Senate confirms Rahm Emanuel as ambassador to Japan, plus dozens more Biden nominees
Dozens confirmed to ambassador posts after Ted Cruz refused for months to consider them. In its final business of the year, the Senate confirmed Rahm Emanuel, the controversial former Chicago mayor and White House chief of staff, as ambassador to Japan early Saturday morning on a bipartisan vote.
Emanuel’s confirmation came as Senate Democrats struck a deal with Republicans to advance dozens of other Biden administration nominees, including ambassadors to major U.S. allies that had been sitting in limbo because of opposition from Sen. Ted Cruz (R-Tex.), who sought to force a vote that could block the Russian-owned Nord Stream 2 pipeline.
After days of fits and starts, an agreement finally came together early Saturday morning as senators of both parties itched to begin their holiday recess. Democrats agreed to a pipeline vote next month in return for the confirmation of nearly 50 ambassadors — including envoys to Ireland, Switzerland, Sweden and the European Union — plus several other Biden administration nominees.

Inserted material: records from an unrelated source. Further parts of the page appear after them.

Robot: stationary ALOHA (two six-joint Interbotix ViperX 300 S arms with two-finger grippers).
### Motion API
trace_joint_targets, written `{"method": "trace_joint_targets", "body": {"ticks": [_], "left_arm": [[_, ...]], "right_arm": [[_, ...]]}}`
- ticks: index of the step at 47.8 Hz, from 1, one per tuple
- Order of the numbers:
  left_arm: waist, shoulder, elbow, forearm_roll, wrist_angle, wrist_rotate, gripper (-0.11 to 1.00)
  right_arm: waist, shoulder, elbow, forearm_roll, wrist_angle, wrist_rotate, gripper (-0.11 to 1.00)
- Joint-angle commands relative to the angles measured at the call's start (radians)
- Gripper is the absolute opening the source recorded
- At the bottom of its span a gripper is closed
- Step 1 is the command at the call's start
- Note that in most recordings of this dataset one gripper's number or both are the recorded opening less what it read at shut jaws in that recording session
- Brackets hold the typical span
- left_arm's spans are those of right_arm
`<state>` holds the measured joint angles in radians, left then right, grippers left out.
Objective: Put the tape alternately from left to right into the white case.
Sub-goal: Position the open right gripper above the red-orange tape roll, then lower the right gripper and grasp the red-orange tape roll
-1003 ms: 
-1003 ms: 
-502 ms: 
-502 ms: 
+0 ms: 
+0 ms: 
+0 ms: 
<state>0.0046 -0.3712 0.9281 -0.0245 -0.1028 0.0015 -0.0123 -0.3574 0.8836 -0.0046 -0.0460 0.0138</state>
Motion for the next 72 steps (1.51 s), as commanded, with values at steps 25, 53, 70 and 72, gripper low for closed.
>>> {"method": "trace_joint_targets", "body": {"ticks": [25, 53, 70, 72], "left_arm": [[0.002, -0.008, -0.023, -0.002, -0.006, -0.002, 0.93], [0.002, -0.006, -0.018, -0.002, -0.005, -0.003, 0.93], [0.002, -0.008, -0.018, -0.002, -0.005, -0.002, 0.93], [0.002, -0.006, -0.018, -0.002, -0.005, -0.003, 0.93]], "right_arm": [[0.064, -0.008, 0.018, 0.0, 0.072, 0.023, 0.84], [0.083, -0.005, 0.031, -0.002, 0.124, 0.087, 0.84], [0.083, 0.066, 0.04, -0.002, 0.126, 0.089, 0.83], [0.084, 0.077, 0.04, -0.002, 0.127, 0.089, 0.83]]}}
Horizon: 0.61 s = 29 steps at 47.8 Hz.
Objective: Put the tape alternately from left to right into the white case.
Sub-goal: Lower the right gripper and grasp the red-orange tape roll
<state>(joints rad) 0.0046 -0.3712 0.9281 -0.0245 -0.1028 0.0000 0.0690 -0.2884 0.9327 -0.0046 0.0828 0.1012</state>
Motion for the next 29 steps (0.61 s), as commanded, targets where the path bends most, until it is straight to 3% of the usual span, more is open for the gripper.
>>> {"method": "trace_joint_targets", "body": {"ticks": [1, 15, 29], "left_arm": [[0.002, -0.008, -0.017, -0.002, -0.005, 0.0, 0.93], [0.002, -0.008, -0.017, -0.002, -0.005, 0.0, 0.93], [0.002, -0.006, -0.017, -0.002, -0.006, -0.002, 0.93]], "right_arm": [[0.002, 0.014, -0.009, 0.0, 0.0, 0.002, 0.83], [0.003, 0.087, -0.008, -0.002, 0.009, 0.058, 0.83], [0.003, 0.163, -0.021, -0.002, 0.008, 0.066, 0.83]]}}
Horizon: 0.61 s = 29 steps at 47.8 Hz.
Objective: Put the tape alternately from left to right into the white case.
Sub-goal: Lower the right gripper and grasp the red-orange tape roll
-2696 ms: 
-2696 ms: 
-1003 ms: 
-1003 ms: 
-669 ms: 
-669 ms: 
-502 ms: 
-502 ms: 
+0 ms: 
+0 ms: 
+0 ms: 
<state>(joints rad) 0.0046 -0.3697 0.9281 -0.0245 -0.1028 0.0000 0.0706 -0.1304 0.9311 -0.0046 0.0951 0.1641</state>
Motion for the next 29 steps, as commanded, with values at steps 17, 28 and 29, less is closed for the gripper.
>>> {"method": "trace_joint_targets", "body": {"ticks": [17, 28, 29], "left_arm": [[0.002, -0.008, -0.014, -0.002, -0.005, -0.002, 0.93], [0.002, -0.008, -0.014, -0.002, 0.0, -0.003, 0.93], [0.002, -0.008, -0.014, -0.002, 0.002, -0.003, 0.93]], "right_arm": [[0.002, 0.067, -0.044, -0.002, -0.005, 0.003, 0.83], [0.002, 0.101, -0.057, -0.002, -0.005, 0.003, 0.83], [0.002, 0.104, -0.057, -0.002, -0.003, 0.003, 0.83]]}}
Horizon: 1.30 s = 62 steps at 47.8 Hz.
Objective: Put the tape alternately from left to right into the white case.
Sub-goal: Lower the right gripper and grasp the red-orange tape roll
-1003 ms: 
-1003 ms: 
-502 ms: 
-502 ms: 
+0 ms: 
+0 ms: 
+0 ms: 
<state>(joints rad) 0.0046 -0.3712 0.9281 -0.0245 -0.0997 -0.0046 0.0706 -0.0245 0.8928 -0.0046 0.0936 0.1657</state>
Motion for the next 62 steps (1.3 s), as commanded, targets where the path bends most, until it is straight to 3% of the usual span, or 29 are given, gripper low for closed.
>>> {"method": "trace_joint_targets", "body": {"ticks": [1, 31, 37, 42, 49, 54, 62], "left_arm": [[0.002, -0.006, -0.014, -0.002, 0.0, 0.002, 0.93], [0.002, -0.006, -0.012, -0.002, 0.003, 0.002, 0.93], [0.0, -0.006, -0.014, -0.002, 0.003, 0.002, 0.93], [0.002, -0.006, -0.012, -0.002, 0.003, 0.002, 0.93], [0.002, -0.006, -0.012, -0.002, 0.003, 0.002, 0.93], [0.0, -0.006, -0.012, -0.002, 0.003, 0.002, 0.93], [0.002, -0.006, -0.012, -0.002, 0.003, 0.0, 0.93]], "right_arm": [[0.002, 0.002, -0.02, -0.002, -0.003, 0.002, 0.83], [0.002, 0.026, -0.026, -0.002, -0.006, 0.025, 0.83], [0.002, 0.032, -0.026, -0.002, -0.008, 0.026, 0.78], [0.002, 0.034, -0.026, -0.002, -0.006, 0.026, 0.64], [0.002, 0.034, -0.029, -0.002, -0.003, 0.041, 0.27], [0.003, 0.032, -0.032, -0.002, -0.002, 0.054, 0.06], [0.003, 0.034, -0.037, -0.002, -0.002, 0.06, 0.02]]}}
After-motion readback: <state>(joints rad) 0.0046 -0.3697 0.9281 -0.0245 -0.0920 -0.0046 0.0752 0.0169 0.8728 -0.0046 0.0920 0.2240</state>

The deal came as Democrats muscled through nine new district judges in floor votes Friday and Saturday and set up final confirmation votes for two judges to the U.S. Court of Appeals for the 9th Circuit, Holly A. Thomas and Gabriel P. Sanchez, in January.
Emanuel was the only State Department nominee to require a roll-call vote, however — a reflection of his hard-charging style and the opposition he had generated from both Republicans and Democrats, who raised particular concern about his tenure as mayor and his handling of the 2018 murder of Laquan McDonald by a Chicago police officer.
Three of the most liberal Senate Democrats — Edward J. Markey (Mass.), Jeff Merkley (Ore.) and Elizabeth Warren (Mass.) — voted against Emanuel’s confirmation. A fourth liberal who had considered opposing the nomination, Sen. Bernie Sanders (I-Vt.), did not vote.
But eight Republicans backed Emanuel, giving the confirmation breathing room on a night when more than 30 senators were absent because of the impending holiday break. The final vote was 48-21.
“I think people realize in that region of the world right now, we need some guys that are kind of no-nonsense,” said Sen. John Thune (R-S.D.), one of the Republicans who backed Emanuel.
After senators cleared Emanuel and the judges, 56 other nominees were confirmed Saturday morning by voice votes. The Senate is not scheduled to be back in full session until Jan. 3, when Democrats are hoping to advance major pieces of unfinished business that have been firmly opposed by Republicans — the sweeping domestic policy bill known as Build Back Better and a pair of voting rights bills.
In early-morning remarks Saturday, Senate Majority Leader Charles E. Schumer (D-N.Y.) did not lay out any new plans for advancing those bills but praised the progress on nominations.
While the Saturday deal cleared some of the backlog, more than 100 Biden nominees remain on the Senate calendar awaiting floor action. Many of those will have to be returned to the White House and renominated in 2022, leading to further delays.
“It’s been a long day, but a good day’s work,” Schumer said just before 2 a.m. “I thank my colleagues.”